Soon will be listed here.

Abstract

Background: The coronavirus disease 2019 (COVID-19) pandemic has created one of the largest global health crises in almost a century. Although the current rate of Severe acute respiratory syndrome coronavirus 2 (SARS-CoV-2) infections has decreased significantly, the long-term outlook of COVID-19 remains a serious cause of morbidity and mortality worldwide, with the mortality rate still substantially surpassing even that recorded for influenza viruses. The continued emergence of SARS-CoV-2 variants of concern (VOCs), including multiple heavily mutated Omicron sub-variants, has prolonged the COVID-19 pandemic and underscores the urgent need for a next-generation vaccine that will protect from multiple SARS-CoV-2 VOCs.

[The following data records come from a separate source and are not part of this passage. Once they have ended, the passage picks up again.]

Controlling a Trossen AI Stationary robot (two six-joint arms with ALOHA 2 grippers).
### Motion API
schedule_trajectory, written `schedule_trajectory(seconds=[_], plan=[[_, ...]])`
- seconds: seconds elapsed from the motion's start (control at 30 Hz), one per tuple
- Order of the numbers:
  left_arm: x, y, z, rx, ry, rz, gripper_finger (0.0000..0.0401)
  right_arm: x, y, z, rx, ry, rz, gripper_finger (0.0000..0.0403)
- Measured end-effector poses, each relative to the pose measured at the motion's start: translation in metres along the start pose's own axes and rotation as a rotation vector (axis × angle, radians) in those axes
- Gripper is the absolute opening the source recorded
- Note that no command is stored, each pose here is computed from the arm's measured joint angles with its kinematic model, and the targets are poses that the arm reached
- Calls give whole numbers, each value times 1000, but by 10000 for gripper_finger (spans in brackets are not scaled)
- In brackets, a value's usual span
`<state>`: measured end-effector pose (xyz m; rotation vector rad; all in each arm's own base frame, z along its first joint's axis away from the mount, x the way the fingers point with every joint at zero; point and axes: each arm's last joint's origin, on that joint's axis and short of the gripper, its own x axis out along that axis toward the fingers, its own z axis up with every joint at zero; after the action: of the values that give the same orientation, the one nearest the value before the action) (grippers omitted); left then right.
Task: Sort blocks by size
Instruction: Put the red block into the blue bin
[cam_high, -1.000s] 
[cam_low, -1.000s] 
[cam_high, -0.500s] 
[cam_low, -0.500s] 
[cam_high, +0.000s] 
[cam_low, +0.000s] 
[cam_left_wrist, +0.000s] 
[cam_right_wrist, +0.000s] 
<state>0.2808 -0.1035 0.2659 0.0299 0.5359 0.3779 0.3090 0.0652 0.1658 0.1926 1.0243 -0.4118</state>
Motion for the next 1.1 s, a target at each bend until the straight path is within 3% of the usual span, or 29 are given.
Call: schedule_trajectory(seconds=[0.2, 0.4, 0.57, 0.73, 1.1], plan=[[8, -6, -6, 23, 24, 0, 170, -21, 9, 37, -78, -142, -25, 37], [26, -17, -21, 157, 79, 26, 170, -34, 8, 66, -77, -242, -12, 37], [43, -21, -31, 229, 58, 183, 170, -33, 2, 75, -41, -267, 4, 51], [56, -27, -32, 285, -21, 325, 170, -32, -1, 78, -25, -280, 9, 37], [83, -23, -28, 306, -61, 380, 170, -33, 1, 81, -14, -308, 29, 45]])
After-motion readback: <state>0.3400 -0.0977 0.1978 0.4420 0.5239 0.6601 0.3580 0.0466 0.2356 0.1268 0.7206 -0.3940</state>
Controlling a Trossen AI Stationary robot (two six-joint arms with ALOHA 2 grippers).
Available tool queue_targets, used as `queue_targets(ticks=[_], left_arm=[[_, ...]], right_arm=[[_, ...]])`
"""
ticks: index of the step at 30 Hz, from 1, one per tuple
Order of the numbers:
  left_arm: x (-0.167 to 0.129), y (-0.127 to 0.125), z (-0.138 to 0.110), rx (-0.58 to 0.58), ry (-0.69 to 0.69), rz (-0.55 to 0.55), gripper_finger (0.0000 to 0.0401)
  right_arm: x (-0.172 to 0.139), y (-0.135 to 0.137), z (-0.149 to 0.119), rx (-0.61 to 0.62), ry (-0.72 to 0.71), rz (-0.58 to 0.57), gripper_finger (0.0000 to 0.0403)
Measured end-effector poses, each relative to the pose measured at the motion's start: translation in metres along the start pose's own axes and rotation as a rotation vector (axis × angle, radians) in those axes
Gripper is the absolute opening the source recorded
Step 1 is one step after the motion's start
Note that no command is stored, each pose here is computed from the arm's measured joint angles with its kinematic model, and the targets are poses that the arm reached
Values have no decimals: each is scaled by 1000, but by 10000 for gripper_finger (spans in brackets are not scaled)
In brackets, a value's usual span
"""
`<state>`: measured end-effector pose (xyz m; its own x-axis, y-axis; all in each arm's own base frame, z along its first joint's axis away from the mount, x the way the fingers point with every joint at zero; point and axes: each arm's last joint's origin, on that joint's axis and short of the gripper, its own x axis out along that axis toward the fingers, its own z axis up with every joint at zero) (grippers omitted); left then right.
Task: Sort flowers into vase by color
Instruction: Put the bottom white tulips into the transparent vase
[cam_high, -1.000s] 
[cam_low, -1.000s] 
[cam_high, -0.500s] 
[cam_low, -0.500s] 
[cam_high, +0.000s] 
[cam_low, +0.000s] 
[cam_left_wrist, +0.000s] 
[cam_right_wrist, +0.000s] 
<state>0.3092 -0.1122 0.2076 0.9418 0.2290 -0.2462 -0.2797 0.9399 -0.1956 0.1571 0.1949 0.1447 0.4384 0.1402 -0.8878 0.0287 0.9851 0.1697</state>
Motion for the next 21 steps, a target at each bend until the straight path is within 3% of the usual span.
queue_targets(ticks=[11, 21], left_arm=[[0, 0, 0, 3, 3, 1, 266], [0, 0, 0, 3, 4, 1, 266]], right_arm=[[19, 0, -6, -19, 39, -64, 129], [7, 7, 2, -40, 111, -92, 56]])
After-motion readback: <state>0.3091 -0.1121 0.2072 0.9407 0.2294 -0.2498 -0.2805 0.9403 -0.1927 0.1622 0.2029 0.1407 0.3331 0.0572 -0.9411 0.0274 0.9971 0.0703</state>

Methods: We designed a multi-epitope-based coronavirus vaccine that incorporated B, CD4, and CD8 T- cell epitopes conserved among all known SARS-CoV-2 VOCs and selectively recognized by CD8 and CD4 T-cells from asymptomatic COVID-19 patients irrespective of VOC infection. The safety, immunogenicity, and cross-protective immunity of this pan-variant SARS-CoV-2 vaccine were studied against six VOCs using an innovative triple transgenic h-ACE-2-HLA-A2/DR mouse model.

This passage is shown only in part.